▸ Exercise aim
An exact copy of the data is required. No picture may appear in it.

--- START ---

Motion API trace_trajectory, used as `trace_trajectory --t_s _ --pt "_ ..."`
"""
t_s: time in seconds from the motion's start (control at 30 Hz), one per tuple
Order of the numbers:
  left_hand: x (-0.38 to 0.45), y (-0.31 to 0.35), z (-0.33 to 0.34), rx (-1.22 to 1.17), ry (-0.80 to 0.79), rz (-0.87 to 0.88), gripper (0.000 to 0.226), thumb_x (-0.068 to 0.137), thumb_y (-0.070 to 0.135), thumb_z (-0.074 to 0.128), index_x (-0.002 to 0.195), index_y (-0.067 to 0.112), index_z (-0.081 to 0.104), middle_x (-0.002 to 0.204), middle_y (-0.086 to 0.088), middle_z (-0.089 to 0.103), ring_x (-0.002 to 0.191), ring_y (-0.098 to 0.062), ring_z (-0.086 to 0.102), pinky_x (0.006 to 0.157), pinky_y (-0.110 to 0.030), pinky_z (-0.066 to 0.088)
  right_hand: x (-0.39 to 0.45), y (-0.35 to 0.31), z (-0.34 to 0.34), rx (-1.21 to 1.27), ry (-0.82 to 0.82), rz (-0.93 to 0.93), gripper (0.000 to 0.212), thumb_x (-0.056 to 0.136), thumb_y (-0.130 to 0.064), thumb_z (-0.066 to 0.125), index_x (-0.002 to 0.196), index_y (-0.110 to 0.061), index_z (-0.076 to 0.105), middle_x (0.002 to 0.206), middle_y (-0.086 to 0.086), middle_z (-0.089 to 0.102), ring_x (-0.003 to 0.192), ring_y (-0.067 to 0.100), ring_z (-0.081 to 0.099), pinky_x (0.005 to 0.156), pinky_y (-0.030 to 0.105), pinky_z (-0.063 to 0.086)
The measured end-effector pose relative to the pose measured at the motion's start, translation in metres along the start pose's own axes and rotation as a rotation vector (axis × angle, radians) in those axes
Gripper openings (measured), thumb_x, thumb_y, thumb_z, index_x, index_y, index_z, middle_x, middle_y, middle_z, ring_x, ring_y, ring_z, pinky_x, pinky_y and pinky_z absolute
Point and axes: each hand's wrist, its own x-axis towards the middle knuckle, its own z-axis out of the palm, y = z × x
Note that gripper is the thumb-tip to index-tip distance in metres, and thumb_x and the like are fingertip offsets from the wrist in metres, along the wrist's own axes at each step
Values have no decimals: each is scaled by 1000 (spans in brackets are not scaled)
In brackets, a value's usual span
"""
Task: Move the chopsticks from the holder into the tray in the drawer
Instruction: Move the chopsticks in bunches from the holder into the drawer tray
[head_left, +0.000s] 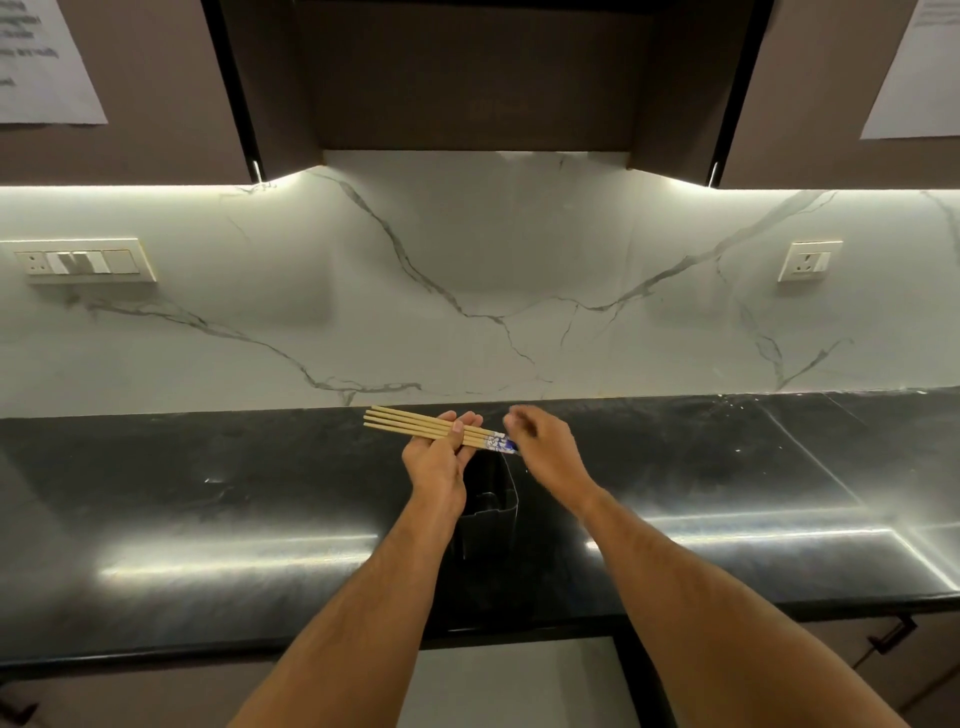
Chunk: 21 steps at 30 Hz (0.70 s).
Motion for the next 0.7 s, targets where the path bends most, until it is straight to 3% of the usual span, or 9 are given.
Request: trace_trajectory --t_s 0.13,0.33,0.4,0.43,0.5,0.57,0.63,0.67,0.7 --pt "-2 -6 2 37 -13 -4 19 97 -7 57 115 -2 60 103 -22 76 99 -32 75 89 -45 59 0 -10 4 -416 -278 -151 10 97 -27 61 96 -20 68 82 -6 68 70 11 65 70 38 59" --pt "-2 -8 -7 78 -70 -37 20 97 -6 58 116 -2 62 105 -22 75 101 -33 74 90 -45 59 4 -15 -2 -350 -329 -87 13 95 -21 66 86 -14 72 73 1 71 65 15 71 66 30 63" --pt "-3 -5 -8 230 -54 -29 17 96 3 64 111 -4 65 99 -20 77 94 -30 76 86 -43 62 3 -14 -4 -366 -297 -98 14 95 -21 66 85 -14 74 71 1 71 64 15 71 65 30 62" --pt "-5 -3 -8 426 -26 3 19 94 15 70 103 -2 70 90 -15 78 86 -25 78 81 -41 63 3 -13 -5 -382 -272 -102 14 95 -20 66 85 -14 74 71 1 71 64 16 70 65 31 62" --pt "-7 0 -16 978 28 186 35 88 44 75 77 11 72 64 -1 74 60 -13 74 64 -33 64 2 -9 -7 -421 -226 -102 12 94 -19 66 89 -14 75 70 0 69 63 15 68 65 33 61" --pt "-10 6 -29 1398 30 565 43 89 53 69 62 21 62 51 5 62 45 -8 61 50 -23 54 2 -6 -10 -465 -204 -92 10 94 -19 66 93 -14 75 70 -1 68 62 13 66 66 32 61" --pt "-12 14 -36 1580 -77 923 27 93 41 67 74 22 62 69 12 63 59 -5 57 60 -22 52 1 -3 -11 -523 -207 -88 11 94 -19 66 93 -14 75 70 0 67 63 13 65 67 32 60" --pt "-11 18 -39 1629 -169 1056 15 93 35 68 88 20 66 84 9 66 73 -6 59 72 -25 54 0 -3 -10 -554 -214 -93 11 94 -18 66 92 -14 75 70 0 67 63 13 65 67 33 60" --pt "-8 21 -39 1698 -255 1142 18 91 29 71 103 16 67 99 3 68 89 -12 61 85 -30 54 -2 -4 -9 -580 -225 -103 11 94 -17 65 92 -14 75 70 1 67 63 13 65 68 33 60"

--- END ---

▸ Answer box
Motion API trace_trajectory, used as `trace_trajectory --t_s _ --pt "_ ..."`
"""
t_s: time in seconds from the motion's start (control at 30 Hz), one per tuple
Order of the numbers:
  left_hand: x (-0.38 to 0.45), y (-0.31 to 0.35), z (-0.33 to 0.34), rx (-1.22 to 1.17), ry (-0.80 to 0.79), rz (-0.87 to 0.88), gripper (0.000 to 0.226), thumb_x (-0.068 to 0.137), thumb_y (-0.070 to 0.135), thumb_z (-0.074 to 0.128), index_x (-0.002 to 0.195), index_y (-0.067 to 0.112), index_z (-0.081 to 0.104), middle_x (-0.002 to 0.204), middle_y (-0.086 to 0.088), middle_z (-0.089 to 0.103), ring_x (-0.002 to 0.191), ring_y (-0.098 to 0.062), ring_z (-0.086 to 0.102), pinky_x (0.006 to 0.157), pinky_y (-0.110 to 0.030), pinky_z (-0.066 to 0.088)
  right_hand: x (-0.39 to 0.45), y (-0.35 to 0.31), z (-0.34 to 0.34), rx (-1.21 to 1.27), ry (-0.82 to 0.82), rz (-0.93 to 0.93), gripper (0.000 to 0.212), thumb_x (-0.056 to 0.136), thumb_y (-0.130 to 0.064), thumb_z (-0.066 to 0.125), index_x (-0.002 to 0.196), index_y (-0.110 to 0.061), index_z (-0.076 to 0.105), middle_x (0.002 to 0.206), middle_y (-0.086 to 0.086), middle_z (-0.089 to 0.102), ring_x (-0.003 to 0.192), ring_y (-0.067 to 0.100), ring_z (-0.081 to 0.099), pinky_x (0.005 to 0.156), pinky_y (-0.030 to 0.105), pinky_z (-0.063 to 0.086)
The measured end-effector pose relative to the pose measured at the motion's start, translation in metres along the start pose's own axes and rotation as a rotation vector (axis × angle, radians) in those axes
Gripper openings (measured), thumb_x, thumb_y, thumb_z, index_x, index_y, index_z, middle_x, middle_y, middle_z, ring_x, ring_y, ring_z, pinky_x, pinky_y and pinky_z absolute
Point and axes: each hand's wrist, its own x-axis towards the middle knuckle, its own z-axis out of the palm, y = z × x
Note that gripper is the thumb-tip to index-tip distance in metres, and thumb_x and the like are fingertip offsets from the wrist in metres, along the wrist's own axes at each step
Values have no decimals: each is scaled by 1000 (spans in brackets are not scaled)
In brackets, a value's usual span
"""
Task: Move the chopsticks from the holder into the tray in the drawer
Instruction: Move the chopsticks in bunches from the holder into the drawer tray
[head_left, +0.000s] 
Chunk: 21 steps at 30 Hz (0.70 s).
Motion for the next 0.7 s, targets where the path bends most, until it is straight to 3% of the usual span, or 9 are given.
Request: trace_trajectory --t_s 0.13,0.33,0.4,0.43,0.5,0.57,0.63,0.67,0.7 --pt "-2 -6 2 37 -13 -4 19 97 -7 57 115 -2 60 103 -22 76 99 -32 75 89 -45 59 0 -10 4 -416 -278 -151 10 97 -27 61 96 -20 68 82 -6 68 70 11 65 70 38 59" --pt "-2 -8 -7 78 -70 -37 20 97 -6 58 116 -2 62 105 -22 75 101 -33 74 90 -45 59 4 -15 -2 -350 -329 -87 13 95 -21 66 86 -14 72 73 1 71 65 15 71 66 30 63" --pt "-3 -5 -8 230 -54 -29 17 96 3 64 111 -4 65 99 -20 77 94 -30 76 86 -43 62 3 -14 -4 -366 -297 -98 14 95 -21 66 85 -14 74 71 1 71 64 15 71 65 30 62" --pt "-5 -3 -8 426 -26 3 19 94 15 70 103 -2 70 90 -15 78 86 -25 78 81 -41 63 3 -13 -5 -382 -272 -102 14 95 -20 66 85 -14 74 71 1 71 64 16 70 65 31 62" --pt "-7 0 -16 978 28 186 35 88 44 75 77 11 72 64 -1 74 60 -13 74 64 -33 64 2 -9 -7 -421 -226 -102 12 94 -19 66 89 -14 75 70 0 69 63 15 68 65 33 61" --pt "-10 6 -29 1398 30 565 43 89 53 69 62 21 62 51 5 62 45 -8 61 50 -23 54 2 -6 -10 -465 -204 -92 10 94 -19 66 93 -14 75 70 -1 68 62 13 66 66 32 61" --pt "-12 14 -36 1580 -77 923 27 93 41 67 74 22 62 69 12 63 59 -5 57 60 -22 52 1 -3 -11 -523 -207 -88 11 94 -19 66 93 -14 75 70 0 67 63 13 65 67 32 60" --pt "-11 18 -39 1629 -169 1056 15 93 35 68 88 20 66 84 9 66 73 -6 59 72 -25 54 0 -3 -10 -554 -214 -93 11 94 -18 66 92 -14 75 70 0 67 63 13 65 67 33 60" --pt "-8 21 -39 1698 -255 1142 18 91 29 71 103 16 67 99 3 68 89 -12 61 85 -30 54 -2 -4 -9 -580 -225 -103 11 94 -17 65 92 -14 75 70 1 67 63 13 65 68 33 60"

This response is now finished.